La Haute Autorité de la Communication ne plaisante plus. À quelques jours de l’ouverture officielle de la campagne pour les législatives et les communales, l’institution présidée par Boubacar yacine Diallo rappelle une fois encore aux médias et aux acteurs politiques que la propagande est formellement interdite avant le début de la période autorisée.
Dans un communiqué rendu public ce mardi 7 avril 2026 à Conakry, la HAC est claire : pas de spots, pas de chansons, pas de clips de soutien, pas d’articles commandités, pas de temps d’antenne privilégié déguisé en simple « couverture médiatique ». Tout message qui ressemble, de près ou de loin, à de la propagande électorale est prohibé jusqu’à la signature du décret présidentiel.
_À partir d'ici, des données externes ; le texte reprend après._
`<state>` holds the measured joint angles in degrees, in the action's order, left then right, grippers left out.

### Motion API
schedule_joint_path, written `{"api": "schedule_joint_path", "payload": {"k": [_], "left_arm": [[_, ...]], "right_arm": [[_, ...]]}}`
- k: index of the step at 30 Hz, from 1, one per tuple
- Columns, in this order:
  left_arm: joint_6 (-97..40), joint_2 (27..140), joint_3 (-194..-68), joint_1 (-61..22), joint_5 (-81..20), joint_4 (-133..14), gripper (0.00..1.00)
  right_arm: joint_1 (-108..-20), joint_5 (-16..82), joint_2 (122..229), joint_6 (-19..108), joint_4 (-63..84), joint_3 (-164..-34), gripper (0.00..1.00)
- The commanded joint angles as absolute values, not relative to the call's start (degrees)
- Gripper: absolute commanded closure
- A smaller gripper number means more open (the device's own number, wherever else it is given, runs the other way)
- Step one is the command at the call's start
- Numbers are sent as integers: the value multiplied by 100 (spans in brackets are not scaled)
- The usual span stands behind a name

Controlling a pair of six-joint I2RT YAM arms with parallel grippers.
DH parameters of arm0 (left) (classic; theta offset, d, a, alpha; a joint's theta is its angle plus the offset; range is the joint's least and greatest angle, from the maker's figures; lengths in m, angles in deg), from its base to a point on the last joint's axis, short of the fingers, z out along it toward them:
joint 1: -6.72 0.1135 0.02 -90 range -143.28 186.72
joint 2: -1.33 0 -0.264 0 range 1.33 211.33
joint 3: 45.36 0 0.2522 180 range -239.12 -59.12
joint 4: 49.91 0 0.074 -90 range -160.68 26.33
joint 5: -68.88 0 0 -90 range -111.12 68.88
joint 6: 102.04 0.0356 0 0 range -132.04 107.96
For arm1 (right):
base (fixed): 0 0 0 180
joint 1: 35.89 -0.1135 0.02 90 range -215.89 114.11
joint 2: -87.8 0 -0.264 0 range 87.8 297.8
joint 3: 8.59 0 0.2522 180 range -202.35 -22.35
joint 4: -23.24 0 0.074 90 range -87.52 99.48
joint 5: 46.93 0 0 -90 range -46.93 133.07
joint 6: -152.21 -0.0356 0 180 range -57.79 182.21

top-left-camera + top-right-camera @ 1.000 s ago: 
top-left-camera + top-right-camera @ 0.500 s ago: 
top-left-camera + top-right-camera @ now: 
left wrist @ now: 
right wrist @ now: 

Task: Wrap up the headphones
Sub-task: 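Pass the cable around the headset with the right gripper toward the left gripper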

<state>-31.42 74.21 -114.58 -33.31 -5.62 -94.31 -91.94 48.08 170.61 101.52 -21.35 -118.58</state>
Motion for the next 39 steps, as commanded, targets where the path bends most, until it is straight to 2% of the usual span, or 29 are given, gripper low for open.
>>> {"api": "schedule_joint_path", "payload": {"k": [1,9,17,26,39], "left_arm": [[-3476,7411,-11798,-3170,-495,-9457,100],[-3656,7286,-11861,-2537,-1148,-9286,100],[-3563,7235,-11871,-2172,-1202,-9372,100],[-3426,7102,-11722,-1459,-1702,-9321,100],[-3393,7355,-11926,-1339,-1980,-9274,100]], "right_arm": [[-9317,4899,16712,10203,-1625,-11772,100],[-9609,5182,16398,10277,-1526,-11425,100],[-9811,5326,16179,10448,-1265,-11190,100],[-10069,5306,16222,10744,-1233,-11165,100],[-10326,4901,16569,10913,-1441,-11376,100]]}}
L’institution vise aussi bien la presse écrite et en ligne que l’audiovisuel et les plateformes numériques. Et elle prévient : c’est la deuxième mise en garde. Cette fois, les contrevenants s’exposent aux sanctions prévues par la loi.
Derrière ces rappels répétés, la HAC veut éviter que les médias ne deviennent des caisses de résonance avant même le coup d’envoi officiel de la campagne. Elle insiste sur l’équité et l’impartialité, des principes souvent malmenés en période électorale.
Reste à voir si les professionnels des médias et les responsables politiques prendront cette mise en garde au sérieux. En attendant, la balle est dans leur camp.